13.04.2026

Rémy Cointreau, die französische Spirituosengruppe hinter dem Cognac Rémy Martin und dem Likör Cointreau, hat einen umfassenden Transformationsplan angekündigt, da das Unternehmen weiterhin mit Schwierigkeiten in seinen Kernmärkten, insbesondere in China und den Vereinigten Staaten, zu kämpfen hat. Das Unternehmen mit weltweit mehr als 1.800 Beschäftigten stellte die neue Strategie am Mittwoch vor. Ziel des Plans ist es, den unternehmerischen Geist des Unternehmens zu stärken; zudem umfasst er eine deutliche Neuordnung der Managementstruktur.
Die Transformation war erstmals im November von Franck Marilly erwähnt worden, der im Juni zum CEO ernannt wurde. In einer Mitteilung erklärte Marilly, Ziel des Unternehmens sei es, die Profitabilität nachhaltig zu verbessern und zusätzliche Mittel zu erwirtschaften, um sie wieder in Wachstum zu investieren. Das Unternehmen hat nicht angegeben, ob der Plan soziale Auswirkungen haben oder zu Stellenstreichungen führen wird.
Innerhalb des Executive Committee wurde ein neues Steering Committee eingerichtet; dieses besteht nun aus fünf Hauptbereichen. Einer davon ist den Märkten gewidmet und umfasst einen neuen Schwerpunkt auf Schwellenmärkte mit hohem Potenzial. Zudem wurden zwei neue direkt dem CEO unterstellte Funktionen geschaffen: ein Innovation Lab zur Beobachtung von Verbrauchertrends und Wachstumschancen sowie ein Executive Lab, um bestimmte Transformationsprojekte zu beschleunigen.
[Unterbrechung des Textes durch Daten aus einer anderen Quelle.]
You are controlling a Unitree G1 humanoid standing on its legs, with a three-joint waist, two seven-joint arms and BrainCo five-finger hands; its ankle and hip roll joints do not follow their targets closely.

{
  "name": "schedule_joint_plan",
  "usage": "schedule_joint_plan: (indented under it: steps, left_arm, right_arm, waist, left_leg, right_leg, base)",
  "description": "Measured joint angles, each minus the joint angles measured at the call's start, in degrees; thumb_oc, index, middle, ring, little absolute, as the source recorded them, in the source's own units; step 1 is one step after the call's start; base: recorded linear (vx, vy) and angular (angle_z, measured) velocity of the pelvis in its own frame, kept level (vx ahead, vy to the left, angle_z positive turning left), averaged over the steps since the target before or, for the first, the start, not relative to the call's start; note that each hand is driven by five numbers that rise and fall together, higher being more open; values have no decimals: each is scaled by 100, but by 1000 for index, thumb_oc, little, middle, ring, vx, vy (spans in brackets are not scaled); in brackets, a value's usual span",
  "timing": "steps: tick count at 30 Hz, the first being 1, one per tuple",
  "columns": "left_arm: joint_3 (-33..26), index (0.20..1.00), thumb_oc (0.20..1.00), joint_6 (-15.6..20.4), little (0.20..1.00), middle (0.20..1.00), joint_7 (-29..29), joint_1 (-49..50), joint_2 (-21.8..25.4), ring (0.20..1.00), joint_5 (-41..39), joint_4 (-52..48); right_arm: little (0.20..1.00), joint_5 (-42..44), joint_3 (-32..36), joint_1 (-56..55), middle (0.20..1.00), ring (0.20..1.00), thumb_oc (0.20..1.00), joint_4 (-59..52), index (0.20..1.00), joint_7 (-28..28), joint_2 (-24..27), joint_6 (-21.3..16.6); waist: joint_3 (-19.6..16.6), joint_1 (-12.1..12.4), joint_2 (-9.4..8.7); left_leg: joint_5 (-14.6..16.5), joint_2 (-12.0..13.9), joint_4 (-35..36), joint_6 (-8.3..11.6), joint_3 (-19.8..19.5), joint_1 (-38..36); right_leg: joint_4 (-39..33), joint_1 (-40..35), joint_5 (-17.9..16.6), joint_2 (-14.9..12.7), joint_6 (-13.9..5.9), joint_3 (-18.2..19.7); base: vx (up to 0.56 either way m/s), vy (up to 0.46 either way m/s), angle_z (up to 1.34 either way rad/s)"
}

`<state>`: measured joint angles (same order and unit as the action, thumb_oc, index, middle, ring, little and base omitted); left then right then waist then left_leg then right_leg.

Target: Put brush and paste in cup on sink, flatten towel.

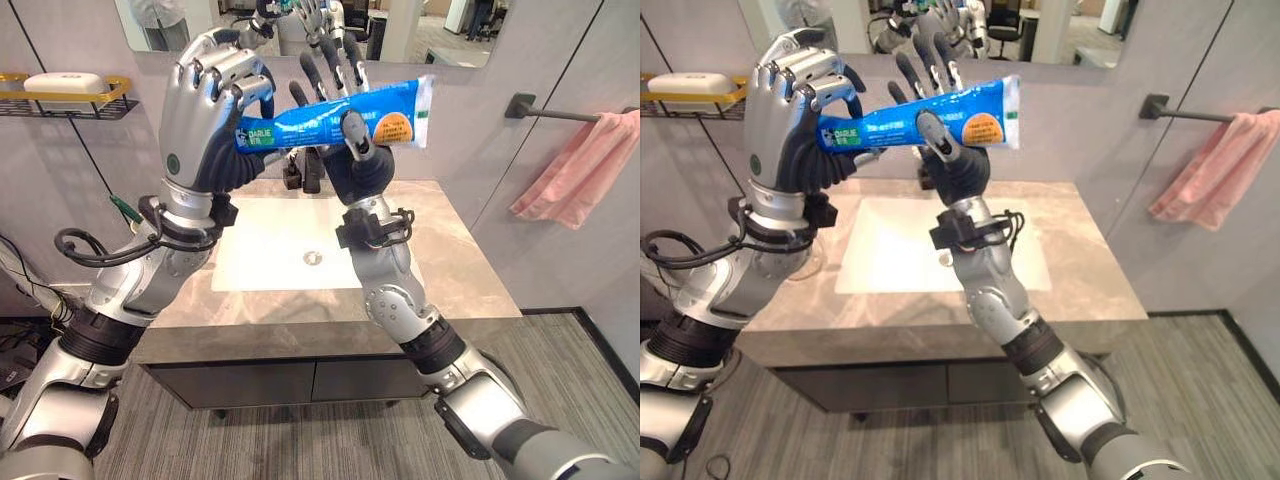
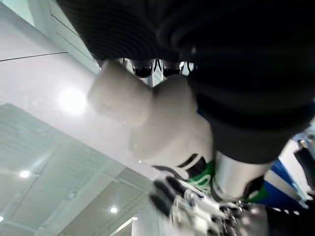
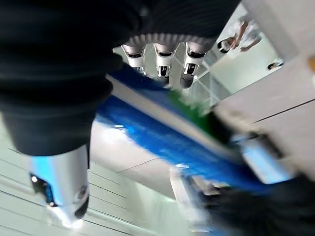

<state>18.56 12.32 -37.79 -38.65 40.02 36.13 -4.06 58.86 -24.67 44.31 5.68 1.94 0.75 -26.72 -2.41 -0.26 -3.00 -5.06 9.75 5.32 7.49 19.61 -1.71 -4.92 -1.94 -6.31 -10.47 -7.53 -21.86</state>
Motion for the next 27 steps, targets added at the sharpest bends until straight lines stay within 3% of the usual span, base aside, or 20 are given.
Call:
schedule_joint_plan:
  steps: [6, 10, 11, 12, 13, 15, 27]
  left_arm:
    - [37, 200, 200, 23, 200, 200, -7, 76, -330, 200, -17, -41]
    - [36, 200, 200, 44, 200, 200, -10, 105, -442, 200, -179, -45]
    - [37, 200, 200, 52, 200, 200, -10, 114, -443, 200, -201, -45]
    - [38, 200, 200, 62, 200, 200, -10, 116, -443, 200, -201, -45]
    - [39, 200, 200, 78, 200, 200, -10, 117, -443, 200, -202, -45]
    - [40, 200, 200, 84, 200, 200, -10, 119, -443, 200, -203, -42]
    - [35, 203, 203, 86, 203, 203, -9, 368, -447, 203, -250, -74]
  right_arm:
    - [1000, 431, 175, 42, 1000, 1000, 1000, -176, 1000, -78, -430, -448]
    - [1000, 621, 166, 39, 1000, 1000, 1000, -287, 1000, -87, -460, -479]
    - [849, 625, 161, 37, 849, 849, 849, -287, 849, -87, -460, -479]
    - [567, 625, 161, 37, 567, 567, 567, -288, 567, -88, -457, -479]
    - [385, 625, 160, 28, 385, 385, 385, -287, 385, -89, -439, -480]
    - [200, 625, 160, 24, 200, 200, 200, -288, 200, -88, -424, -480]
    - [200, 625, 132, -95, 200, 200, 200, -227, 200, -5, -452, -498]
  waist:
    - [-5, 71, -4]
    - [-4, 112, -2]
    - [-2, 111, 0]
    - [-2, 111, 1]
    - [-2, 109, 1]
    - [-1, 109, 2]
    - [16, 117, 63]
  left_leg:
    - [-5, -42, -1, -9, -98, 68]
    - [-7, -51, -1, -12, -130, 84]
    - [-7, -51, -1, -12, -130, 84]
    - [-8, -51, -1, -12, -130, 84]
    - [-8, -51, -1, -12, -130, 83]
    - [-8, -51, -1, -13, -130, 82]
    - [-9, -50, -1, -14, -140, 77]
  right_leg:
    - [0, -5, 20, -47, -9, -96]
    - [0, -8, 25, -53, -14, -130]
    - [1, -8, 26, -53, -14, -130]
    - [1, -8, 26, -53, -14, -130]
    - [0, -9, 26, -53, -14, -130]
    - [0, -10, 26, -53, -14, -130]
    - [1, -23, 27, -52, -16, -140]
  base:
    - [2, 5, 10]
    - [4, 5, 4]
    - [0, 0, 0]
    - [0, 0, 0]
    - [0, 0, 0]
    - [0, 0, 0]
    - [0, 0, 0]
Der Plan soll das Vertriebsnetz von Rémy Cointreau effizienter machen und Preisgestaltung, Produktformate sowie Promotionsstrategien verfeinern, um die Wertschöpfung zu maximieren. Außerdem sollen Kommunikations- und Werbemittel besser verteilt und Beschaffungsprozesse optimiert werden. Das Unternehmen sagt, es wolle die Zuständigkeiten innerhalb der Organisation klarer fassen, Entscheidungswege straffen, die Leistungskultur stärken und seine Teams neu beleben.
Das Geschäft von Rémy Cointreau hängt zu mehr als 60 % vom Cognac ab. In den vergangenen Jahren hatte die Gruppe mit geopolitischen Spannungen, Handelsproblemen, veränderten Verbraucherpräferenzen und Sorgen um die Kaufkraft sowohl in China als auch in den USA zu kämpfen. Diese Herausforderungen haben die Finanzergebnisse stark belastet.
Für die ersten neun Monate des Geschäftsjahres 2025/26 meldete Rémy Cointreau einen Umsatzrückgang um 6,6 % auf 735,4 Millionen Euro. Über zwölf Monate erwartet das Unternehmen bei konstanten Wechselkursen und unverändertem Konsolidierungskreis stabile oder leicht steigende Erlöse, rechnet jedoch mit einem Rückgang des laufenden operativen Ergebnisses um mehr als 10 Prozentpunkte.
Die ersten Updates zum Fortschritt des Transformationsplans mit dem Namen „RC Forward“ werden erwartet, wenn Rémy Cointreau am 4. Juni seine Jahresergebnisse vorlegt. Das Unternehmen hofft, dass diese Veränderungen ihm helfen werden, in seinen traditionellen Märkten wieder Tritt zu fassen und zugleich in neue Märkte vorzustoßen.